----- DATA SECTION

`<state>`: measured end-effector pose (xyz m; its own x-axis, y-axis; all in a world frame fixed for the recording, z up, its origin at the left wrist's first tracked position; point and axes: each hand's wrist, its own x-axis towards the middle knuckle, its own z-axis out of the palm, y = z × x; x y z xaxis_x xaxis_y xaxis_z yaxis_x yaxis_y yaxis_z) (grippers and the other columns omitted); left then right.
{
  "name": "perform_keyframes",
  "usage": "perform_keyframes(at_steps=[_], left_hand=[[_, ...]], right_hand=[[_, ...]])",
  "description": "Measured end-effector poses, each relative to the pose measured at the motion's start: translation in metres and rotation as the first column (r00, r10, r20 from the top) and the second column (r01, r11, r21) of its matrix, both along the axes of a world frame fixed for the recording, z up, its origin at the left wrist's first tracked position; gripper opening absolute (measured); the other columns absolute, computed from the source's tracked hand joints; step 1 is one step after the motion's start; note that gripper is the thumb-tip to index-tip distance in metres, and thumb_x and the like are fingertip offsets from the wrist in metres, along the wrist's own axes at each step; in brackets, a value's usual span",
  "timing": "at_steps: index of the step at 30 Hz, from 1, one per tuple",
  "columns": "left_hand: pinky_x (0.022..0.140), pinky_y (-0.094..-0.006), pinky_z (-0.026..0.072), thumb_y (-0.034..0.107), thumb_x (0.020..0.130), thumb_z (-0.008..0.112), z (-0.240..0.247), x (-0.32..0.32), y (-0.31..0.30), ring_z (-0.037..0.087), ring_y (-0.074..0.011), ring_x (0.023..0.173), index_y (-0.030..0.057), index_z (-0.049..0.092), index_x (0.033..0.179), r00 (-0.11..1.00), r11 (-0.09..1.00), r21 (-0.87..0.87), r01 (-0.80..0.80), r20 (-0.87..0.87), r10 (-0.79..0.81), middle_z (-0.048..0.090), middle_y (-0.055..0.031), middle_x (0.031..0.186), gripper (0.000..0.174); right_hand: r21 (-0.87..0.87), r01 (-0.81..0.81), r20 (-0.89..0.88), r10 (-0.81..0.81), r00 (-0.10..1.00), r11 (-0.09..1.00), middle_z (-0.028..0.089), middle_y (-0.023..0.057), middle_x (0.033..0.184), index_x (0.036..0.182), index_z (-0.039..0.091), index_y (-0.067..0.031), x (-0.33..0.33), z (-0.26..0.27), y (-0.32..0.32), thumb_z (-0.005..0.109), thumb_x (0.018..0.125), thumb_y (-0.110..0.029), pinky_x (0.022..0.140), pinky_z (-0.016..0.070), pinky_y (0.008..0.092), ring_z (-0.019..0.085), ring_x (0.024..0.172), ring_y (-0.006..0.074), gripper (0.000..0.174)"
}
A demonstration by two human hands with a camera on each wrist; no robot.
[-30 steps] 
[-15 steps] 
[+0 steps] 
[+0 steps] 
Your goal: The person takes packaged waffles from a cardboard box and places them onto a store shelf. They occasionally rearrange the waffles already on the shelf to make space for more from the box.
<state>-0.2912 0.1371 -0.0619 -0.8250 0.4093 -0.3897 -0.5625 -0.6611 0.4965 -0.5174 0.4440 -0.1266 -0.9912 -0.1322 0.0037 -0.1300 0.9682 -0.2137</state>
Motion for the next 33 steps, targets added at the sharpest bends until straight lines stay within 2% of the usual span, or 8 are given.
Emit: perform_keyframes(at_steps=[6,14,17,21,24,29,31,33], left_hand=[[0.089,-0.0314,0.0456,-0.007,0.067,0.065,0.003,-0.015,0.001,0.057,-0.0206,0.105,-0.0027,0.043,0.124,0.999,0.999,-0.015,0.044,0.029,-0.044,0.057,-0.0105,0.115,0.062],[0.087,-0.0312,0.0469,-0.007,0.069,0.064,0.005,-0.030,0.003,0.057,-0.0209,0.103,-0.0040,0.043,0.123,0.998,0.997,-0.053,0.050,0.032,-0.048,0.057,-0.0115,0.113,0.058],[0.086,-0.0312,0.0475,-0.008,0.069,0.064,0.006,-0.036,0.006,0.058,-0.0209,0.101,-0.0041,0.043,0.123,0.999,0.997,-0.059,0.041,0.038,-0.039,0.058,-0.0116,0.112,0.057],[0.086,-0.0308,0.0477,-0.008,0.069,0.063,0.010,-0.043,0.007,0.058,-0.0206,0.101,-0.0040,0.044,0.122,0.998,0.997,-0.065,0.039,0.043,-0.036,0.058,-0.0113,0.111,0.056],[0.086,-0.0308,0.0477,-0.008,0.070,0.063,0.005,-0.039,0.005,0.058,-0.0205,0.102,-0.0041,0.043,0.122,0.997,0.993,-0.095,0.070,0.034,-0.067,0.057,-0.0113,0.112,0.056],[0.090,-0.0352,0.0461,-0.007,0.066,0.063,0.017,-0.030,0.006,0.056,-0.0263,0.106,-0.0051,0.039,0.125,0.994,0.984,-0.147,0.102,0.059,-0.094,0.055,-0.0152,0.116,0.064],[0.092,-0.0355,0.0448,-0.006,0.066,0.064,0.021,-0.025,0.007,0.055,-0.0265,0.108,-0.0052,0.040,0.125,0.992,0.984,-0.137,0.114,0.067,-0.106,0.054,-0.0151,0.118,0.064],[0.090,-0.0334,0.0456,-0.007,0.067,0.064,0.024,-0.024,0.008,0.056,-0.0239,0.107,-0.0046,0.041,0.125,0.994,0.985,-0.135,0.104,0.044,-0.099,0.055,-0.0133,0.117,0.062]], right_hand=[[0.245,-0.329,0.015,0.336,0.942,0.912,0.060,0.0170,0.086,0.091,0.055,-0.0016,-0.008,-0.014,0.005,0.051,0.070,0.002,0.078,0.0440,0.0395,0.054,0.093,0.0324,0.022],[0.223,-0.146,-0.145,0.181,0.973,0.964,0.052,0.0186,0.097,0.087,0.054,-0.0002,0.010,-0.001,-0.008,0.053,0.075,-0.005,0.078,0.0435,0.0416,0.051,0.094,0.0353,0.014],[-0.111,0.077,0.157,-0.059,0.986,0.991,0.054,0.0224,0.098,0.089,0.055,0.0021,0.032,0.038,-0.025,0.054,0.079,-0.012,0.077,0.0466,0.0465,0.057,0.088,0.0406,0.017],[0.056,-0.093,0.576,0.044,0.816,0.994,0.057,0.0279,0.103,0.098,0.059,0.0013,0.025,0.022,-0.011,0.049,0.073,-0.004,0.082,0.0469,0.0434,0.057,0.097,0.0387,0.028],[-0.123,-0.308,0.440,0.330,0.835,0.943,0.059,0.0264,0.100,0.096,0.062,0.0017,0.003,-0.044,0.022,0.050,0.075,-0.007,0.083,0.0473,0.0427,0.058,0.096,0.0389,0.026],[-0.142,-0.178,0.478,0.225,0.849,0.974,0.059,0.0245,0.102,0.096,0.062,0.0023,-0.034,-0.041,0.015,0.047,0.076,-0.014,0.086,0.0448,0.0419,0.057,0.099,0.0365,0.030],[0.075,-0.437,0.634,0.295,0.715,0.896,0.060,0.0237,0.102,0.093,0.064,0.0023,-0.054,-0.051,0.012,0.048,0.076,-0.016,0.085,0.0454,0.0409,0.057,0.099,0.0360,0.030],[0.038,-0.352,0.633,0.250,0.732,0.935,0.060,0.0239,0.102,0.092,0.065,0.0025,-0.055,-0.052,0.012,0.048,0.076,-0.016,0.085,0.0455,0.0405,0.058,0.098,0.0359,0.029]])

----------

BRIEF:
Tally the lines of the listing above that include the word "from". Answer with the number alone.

WRITTEN RESPONSE:
3